Приск, мне шестьдесят шесть лет, а ты, помнится, на двенадцать лет меня старше. Мы достигли той черты, когда смерть - нечто естественное, и бояться ее нет смысла, в особенности нам, ибо в чем состоит суть философии, как не в примирении человека с неизбежностью смерти? Разве мы не истинные философы, свыкшиеся с мыслью о том, что нам нечего терять, кроме того, с чем так или иначе все равно придется вскоре расстаться? Со мною в последние годы случилось несколько апоплексических ударов, сопровождавшихся потерей сознания. Они отняли у меня много сил, а мой злополучный кашель этой, против обыкновения, необычайно дождливой зимой чуть было не свел меня в могилу, да и сейчас я в любую минуту могу от него задохнуться. Кроме того, мое зрение продолжает слабеть, не говоря уже о страшных мучениях, которые доставляет мне подагра. Из этого с неотразимой логикой вытекает: бояться нам нечего, объединим усилия и дадим отпор нечестивым христианам, пока они еще не разрушили окончательно столь милый нашему сердцу мир.

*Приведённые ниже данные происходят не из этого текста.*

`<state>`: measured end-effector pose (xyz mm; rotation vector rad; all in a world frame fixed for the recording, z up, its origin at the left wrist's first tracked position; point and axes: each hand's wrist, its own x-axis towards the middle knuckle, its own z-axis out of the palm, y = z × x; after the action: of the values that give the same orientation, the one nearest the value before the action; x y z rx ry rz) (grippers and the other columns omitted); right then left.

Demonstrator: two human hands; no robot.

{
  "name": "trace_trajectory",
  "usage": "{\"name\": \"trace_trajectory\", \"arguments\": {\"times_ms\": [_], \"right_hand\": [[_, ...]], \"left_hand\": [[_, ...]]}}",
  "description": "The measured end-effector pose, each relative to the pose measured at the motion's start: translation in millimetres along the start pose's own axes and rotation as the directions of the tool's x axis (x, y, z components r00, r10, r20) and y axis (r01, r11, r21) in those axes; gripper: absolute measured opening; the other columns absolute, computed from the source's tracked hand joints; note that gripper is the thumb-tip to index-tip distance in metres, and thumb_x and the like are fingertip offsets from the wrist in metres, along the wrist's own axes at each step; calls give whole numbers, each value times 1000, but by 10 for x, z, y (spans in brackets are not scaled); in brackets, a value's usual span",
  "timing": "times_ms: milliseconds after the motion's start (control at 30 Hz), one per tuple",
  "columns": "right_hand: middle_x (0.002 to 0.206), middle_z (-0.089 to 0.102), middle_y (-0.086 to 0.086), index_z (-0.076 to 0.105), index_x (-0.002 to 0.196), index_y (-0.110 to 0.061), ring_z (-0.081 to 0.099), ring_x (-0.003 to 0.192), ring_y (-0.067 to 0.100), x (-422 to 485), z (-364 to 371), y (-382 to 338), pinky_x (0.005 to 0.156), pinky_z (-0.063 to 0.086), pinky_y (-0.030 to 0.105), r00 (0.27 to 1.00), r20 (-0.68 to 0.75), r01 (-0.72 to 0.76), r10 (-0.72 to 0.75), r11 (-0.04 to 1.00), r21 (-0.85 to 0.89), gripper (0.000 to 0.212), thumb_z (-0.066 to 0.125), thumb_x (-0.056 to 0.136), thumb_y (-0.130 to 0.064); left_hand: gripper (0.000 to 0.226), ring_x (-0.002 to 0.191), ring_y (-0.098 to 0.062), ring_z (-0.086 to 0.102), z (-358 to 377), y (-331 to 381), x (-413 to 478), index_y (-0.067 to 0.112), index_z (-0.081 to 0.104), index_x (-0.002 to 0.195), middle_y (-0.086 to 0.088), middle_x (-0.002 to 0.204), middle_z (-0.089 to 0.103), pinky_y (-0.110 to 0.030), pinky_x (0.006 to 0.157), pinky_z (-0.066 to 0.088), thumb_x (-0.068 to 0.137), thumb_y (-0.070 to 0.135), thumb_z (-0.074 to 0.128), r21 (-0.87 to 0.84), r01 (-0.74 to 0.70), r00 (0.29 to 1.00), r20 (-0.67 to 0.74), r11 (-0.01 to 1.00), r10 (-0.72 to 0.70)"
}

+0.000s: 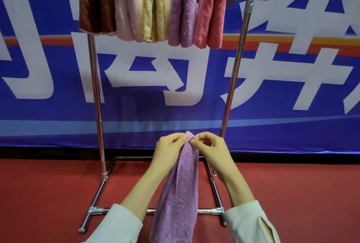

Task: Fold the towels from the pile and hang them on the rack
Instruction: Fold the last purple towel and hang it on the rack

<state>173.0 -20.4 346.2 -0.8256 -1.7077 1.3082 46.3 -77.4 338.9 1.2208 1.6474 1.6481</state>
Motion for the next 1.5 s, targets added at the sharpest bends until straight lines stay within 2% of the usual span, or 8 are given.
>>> {"name": "trace_trajectory", "arguments": {"times_ms": [333, 467, 533, 733, 1000, 1167, 1333, 1500], "right_hand": [[71, 65, 3, 68, 74, -12, 62, 76, 15, 18, -56, 24, 77, 51, 39, 999, -31, -26, 28, 998, 51, 17, 79, 78, -25], [69, 59, -11, 64, 78, -12, 54, 70, 4, 13, -61, 9, 67, 43, 18, 999, -15, 30, -30, 1000, -7, 18, 76, 82, -25], [70, 59, -11, 62, 80, -13, 53, 70, 3, 21, -59, 8, 67, 42, 17, 999, 3, 34, -34, 999, -32, 19, 72, 85, -28], [62, 51, -11, 54, 63, -21, 43, 61, 4, 35, -43, 18, 58, 34, 16, 991, 119, -56, 56, 998, -9, 33, 63, 91, -35], [63, 37, 0, 44, 52, -21, 34, 63, 11, 42, -309, 28, 59, 25, 26, 995, 51, -79, 83, 993, -88, 46, 73, 83, -40], [59, 22, -3, 27, 50, -23, 22, 56, 13, 37, -501, 71, 52, 17, 26, 990, 44, -119, 137, 951, -286, 61, 73, 78, -52], [59, 29, -1, 36, 54, -19, 27, 58, 14, 35, -622, 171, 55, 22, 30, 972, 46, -167, 231, 815, -555, 58, 73, 72, -60], [62, 32, -1, 36, 58, -18, 30, 61, 16, 40, -662, 201, 57, 22, 32, 947, 27, -207, 320, 673, -710, 61, 70, 69, -68]], "left_hand": [[14, 96, -7, 68, 21, 15, -37, 18, 77, 90, 6, 91, 76, -25, 93, 49, 88, 26, 65, -91, -41, 996, 71, 995, 47], [18, 97, -4, 66, 41, 3, -22, 25, 74, 89, 11, 92, 74, -22, 91, 46, 94, 25, 56, -12, -92, 995, 36, 996, 92], [20, 96, -5, 64, 61, 8, -9, 22, 73, 92, 10, 93, 74, -22, 90, 45, 96, 25, 53, 3, -83, 996, 13, 997, 83], [20, 81, -9, 55, 23, 44, 104, 15, 65, 90, 8, 83, 62, -22, 77, 43, 98, 24, 49, -143, -58, 979, -200, 988, 29], [28, 76, -11, 46, -464, -112, 303, 18, 59, 74, 3, 74, 54, -31, 71, 39, 99, 24, 48, -248, -113, 898, -441, 962, -8], [28, 81, -13, 46, -753, -234, 357, 15, 57, 78, 3, 77, 54, -33, 77, 38, 100, 26, 45, -184, -118, 806, -591, 976, -14], [30, 88, -16, 47, -913, -349, 341, 6, 62, 101, -3, 92, 57, -29, 79, 37, 101, 29, 42, -133, -61, 747, -663, 989, -44], [29, 80, -17, 41, -955, -388, 332, 9, 55, 89, 2, 73, 46, -30, 74, 33, 100, 32, 42, -125, -32, 729, -682, 992, -62]]}}
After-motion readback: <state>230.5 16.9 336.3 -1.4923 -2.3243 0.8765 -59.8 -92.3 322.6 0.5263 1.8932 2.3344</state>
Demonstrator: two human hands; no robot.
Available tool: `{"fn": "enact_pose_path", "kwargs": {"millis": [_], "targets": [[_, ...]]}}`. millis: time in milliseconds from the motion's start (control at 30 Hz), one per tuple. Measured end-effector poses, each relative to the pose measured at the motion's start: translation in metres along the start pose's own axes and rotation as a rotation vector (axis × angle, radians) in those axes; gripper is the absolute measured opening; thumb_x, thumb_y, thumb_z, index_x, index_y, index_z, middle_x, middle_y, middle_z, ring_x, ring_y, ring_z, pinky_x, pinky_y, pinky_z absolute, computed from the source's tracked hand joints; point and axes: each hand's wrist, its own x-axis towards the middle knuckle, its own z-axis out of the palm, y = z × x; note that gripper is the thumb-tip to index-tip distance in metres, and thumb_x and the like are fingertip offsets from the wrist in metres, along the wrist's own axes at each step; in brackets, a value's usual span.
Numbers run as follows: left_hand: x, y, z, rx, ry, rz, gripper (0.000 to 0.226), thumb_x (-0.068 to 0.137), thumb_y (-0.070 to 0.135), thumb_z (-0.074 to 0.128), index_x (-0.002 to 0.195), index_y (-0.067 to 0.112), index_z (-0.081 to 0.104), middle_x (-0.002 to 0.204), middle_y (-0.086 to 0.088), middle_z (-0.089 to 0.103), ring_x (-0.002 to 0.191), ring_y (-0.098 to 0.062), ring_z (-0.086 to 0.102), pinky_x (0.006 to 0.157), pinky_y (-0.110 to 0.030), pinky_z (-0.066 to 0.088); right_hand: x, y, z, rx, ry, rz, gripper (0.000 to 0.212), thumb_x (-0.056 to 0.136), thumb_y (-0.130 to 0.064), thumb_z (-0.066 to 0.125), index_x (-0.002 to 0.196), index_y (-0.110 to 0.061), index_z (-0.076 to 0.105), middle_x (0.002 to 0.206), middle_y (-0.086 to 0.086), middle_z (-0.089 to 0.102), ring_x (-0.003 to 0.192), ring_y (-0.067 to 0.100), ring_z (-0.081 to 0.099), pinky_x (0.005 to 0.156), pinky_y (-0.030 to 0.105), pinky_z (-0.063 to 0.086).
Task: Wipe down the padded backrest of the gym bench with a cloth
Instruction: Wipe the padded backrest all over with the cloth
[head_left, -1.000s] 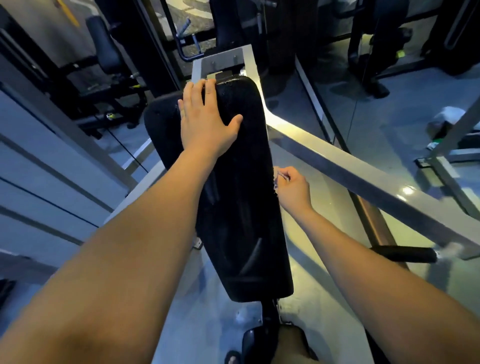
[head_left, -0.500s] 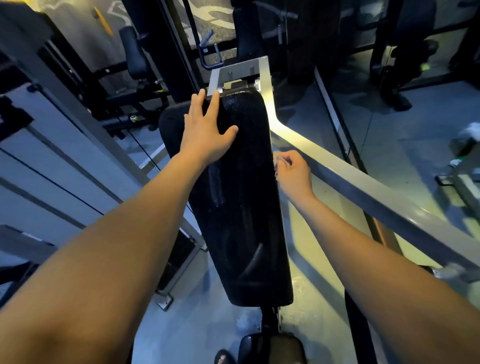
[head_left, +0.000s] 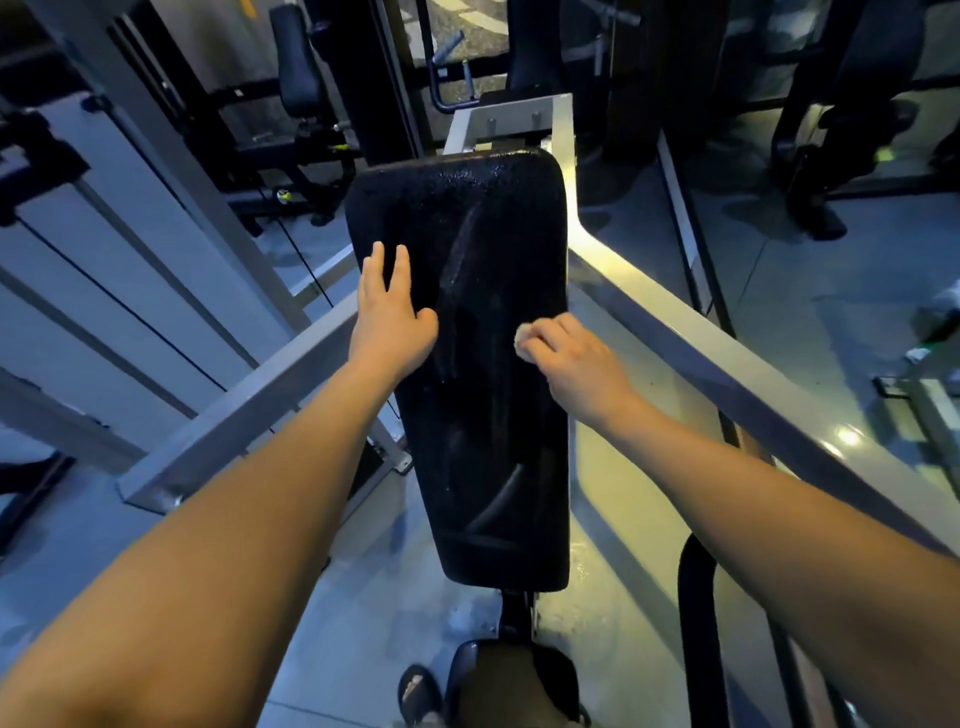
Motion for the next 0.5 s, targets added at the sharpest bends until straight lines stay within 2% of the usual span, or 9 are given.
{"fn": "enact_pose_path", "kwargs": {"millis": [33,100,200,267,367,467,500], "targets": [[0.000,-0.005,0.001,-0.008,-0.014,-0.015,0.076,0.097,0.016,0.044,0.161,0.028,0.005,0.167,0.013,-0.013,0.154,-0.018,-0.007,0.092,-0.024,0.030,-0.006,-0.001,-0.001,-0.021,-0.045,-0.042,0.009,0.099,-0.003,0.056,0.105,-0.004,0.064,0.105,0.012,0.061,0.089,0.032,0.053,0.064,0.048,0.052],[0.000,-0.015,0.002,-0.022,-0.049,-0.026,0.076,0.096,0.012,0.043,0.161,0.029,0.007,0.166,0.017,-0.013,0.155,-0.021,0.000,0.089,-0.029,0.040,0.008,0.004,-0.012,-0.065,-0.016,-0.076,0.009,0.093,0.002,0.064,0.100,-0.004,0.063,0.098,0.013,0.059,0.085,0.033,0.052,0.059,0.046,0.051],[0.002,-0.023,-0.001,-0.047,-0.085,0.004,0.078,0.095,0.005,0.040,0.161,0.031,0.007,0.164,0.021,-0.013,0.154,-0.022,0.010,0.087,-0.037,0.052,0.060,0.013,-0.045,-0.105,0.197,0.017,0.011,0.098,0.000,0.055,0.098,-0.004,0.066,0.103,0.013,0.063,0.086,0.034,0.052,0.065,0.045,0.049],[0.002,-0.024,-0.003,-0.026,-0.082,0.020,0.079,0.095,0.001,0.039,0.161,0.029,0.005,0.164,0.021,-0.013,0.151,-0.023,0.018,0.084,-0.039,0.054,0.083,0.017,-0.056,-0.106,0.264,0.105,0.014,0.098,0.001,0.053,0.098,-0.004,0.066,0.106,0.011,0.063,0.087,0.035,0.052,0.065,0.045,0.049],[0.005,-0.022,-0.004,-0.001,-0.116,0.035,0.083,0.094,-0.001,0.039,0.161,0.030,-0.001,0.164,0.019,-0.017,0.140,-0.028,0.038,0.072,-0.042,0.055,0.059,0.009,-0.039,-0.056,0.224,0.110,0.016,0.096,0.002,0.050,0.096,-0.006,0.064,0.104,0.011,0.063,0.085,0.032,0.049,0.069,0.046,0.047],[0.010,-0.019,-0.008,0.017,-0.189,0.002,0.083,0.095,0.002,0.039,0.161,0.029,-0.004,0.164,0.017,-0.022,0.136,-0.028,0.041,0.076,-0.043,0.055,0.009,-0.006,-0.019,-0.028,0.035,-0.002,0.011,0.099,-0.003,0.057,0.101,-0.004,0.067,0.105,0.011,0.065,0.088,0.032,0.055,0.068,0.044,0.052],[0.011,-0.018,-0.010,0.019,-0.202,-0.010,0.083,0.095,0.002,0.040,0.161,0.029,-0.004,0.164,0.017,-0.022,0.126,-0.027,0.049,0.074,-0.045,0.056,0.005,-0.006,-0.017,-0.028,-0.015,-0.018,0.008,0.095,-0.002,0.061,0.100,-0.004,0.068,0.102,0.011,0.066,0.088,0.033,0.057,0.064,0.044,0.053]]}}
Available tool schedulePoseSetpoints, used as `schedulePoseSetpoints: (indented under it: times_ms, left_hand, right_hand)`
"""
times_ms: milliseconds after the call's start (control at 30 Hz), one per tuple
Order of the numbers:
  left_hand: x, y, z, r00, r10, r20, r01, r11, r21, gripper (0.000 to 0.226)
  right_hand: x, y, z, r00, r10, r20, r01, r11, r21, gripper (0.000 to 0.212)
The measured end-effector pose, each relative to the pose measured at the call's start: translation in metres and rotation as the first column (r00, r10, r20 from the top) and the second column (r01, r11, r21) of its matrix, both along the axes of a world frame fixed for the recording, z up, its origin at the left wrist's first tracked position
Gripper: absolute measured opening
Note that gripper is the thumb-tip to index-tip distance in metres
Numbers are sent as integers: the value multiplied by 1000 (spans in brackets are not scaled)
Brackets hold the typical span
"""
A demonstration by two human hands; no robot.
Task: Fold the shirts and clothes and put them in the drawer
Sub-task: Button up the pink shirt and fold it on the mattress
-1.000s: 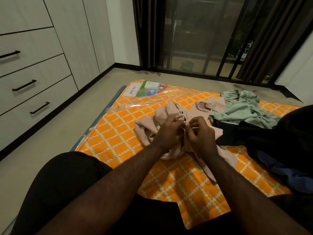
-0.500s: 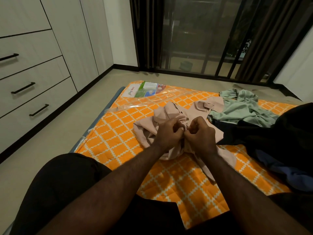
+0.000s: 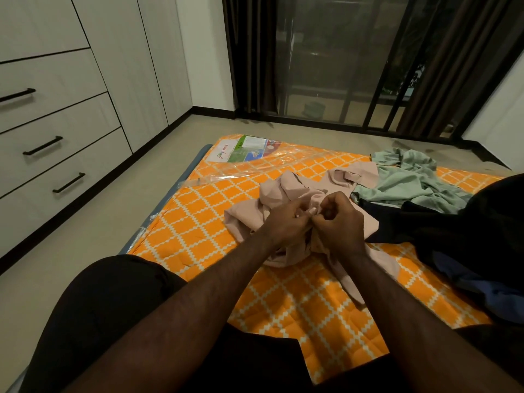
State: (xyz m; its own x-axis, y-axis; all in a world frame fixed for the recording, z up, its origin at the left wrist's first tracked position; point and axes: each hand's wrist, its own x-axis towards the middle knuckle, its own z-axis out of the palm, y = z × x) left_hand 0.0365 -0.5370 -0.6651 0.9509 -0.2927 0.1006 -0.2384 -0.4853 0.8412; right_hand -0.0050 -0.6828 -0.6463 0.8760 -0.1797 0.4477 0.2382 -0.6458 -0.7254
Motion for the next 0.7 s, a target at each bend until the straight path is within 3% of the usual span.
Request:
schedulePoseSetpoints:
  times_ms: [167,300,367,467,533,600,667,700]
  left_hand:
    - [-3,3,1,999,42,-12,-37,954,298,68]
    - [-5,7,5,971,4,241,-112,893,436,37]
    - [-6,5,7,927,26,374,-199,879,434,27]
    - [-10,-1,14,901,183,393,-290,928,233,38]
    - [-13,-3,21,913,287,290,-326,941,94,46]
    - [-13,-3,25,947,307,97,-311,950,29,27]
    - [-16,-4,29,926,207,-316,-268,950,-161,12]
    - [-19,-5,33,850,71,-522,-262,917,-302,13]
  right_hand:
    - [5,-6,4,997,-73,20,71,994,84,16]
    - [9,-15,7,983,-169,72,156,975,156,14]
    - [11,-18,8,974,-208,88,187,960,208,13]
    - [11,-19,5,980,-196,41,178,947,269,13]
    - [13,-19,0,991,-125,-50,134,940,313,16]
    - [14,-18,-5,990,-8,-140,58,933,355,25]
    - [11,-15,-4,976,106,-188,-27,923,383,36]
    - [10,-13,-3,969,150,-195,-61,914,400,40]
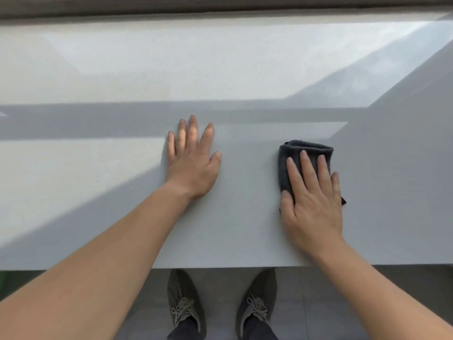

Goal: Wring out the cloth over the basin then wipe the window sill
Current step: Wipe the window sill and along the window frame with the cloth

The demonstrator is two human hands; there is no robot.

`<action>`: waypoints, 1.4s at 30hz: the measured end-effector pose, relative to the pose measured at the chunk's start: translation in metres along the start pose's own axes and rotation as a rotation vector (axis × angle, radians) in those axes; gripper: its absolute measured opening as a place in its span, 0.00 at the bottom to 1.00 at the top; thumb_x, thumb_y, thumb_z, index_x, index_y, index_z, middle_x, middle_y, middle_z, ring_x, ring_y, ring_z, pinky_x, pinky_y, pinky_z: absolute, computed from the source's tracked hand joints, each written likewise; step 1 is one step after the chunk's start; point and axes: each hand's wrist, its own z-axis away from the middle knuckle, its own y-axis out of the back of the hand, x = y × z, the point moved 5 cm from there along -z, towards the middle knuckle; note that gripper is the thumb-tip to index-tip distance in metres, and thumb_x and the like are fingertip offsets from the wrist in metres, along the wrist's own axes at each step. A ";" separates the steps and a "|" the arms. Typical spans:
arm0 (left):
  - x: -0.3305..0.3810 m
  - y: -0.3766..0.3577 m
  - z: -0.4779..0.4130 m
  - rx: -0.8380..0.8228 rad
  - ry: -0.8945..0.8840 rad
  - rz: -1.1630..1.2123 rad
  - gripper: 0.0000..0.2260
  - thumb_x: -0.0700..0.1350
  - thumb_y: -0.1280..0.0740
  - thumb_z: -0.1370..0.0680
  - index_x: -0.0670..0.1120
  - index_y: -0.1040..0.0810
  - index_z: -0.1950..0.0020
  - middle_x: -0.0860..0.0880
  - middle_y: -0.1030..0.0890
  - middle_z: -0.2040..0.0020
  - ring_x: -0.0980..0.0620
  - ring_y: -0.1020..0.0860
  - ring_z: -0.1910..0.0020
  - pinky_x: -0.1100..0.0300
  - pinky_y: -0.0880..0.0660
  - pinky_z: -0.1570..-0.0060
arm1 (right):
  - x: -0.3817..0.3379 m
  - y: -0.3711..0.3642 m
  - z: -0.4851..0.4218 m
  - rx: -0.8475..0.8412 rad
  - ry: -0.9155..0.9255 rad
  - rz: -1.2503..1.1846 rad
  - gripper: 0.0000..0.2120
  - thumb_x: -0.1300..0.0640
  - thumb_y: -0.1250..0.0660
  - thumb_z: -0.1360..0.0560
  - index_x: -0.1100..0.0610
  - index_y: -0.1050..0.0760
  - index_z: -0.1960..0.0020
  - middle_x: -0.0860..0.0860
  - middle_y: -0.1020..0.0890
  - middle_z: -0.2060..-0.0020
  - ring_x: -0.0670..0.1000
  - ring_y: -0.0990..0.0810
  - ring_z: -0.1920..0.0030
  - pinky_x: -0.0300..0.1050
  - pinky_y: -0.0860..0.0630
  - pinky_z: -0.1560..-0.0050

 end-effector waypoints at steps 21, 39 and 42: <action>0.001 0.000 0.000 -0.015 -0.001 -0.041 0.31 0.59 0.57 0.24 0.57 0.56 0.19 0.50 0.64 0.19 0.52 0.68 0.22 0.54 0.73 0.28 | -0.052 0.002 -0.100 -0.059 0.496 0.043 0.28 0.44 0.50 0.19 0.46 0.43 0.20 0.47 0.44 0.19 0.55 0.51 0.19 0.61 0.52 0.21; -0.007 0.047 -0.155 -0.033 0.056 -0.094 0.31 0.59 0.51 0.19 0.54 0.61 0.19 0.46 0.67 0.20 0.47 0.70 0.22 0.42 0.70 0.26 | -0.022 0.032 -0.258 0.001 0.015 -0.011 0.28 0.45 0.52 0.18 0.45 0.52 0.19 0.45 0.52 0.18 0.53 0.58 0.19 0.58 0.59 0.21; -0.007 0.042 -0.154 -0.025 0.053 -0.142 0.30 0.59 0.53 0.19 0.55 0.63 0.20 0.45 0.67 0.20 0.45 0.70 0.23 0.40 0.70 0.27 | -0.048 0.026 -0.262 0.041 -0.031 -0.015 0.29 0.45 0.52 0.18 0.45 0.53 0.18 0.46 0.52 0.18 0.54 0.59 0.19 0.59 0.59 0.21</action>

Вот мой замысел. По возвращении из Персии семнадцать лет назад ты поведал мне, что после смерти нашего возлюбленного друга и ученика императора Юлиана в твои руки попали его неоконченные записки. Я давно хотел обратиться к тебе с просьбой прислать их копию - единственно для того, чтобы самолично ознакомиться с нею. В то время мы оба понимали: о публикации этих записок не может быть и речи - при всей популярности Юлиана, которая, кстати, сохранилась и по сей день, несмотря на то, что все сделанное им для возрождения истинных богов и было уничтожено. При императорах Валентиниане и Валенте приходилось быть осмотрительными и осторожными, чтобы сохранить возможность преподавать в академиях. Но теперь, когда появился этот новый эдикт, я первый заявляю: прочь осторожность! Кроме двух дряхлых тел, нам нечего терять, приобретем же мы вечную славу: требуется лишь опубликовать записки Юлиана с приложением его биографии, которую может написать любой из нас или мы вместе. Правда, я знал его лучше всех, зато ты был с ним в Персии и присутствовал при его кончине. Таким образом, мы вдвоем, я - его учитель и ты - его придворный философ, можем восстановить его доброе имя и привести веские доказательства его правоты в борьбе с христианством. Мне уже доводилось писать о Юлиане, и достаточно смело. Прежде всего я имею в виду надгробную речь, которую сочинил вскоре после его смерти, сумев, если можно так выразиться, вызвать слезы даже на глазах жестокосердных христиан. Вскоре после этого я опубликовал свою переписку с Юлианом. Кстати, один экземпляр этой книги я послал тебе в подарок и, хотя ты так и не известил меня о его получении, искренне надеюсь, она показалась тебе достойной внимания. Если же моя книга почему-либо до тебя не дошла, я охотно вышлю тебе еще один экземпляр. Все эти годы я бережно хранил письма Юлиана ко мне, а также копии моих ответов ему. Нельзя полагаться на то, что великие мира сего сохранят твои письма; а с их исчезновением тебя будут вспоминать разве что как неизвестного собеседника, о ходе мыслей которого можно лишь с великим трудом догадываться по сохранившейся части переписки (к тому же порой менее ценной!). Наконец, сейчас я готовлю речь, которую назову "Отмщение за императора Юлиана". Я намерен посвятить ее Феодосию.

Дай мне как можно быстрее знать, согласен ли ты с моим планом. Повторяю: нам нечего терять, мир же может многое приобрести. Между прочим, в Антиохии недавно появилось знамение времени - латинская академия, и ученики устремились туда толпами. Кровь стынет в жилах! Молодые люди бросают греческую философию ради римского права, надеясь преуспеть на государственной службе. На моих лекциях по-прежнему много учеников, но многие из моих собратьев буквально умирают голодной смертью. Недавно какой-то ученик (христианин, разумеется) весьма тонко намекнул, что-де и мне, Либанию, неплохо бы выучиться латыни! В мои-то годы, посвятив всю жизнь греческому! Я ответил, что, поскольку я не юрист, мне нечего читать на этом уродливом языке, произведшем на свет лишь одну поэму - да и то жалкое подражание нашему великому Гомеру.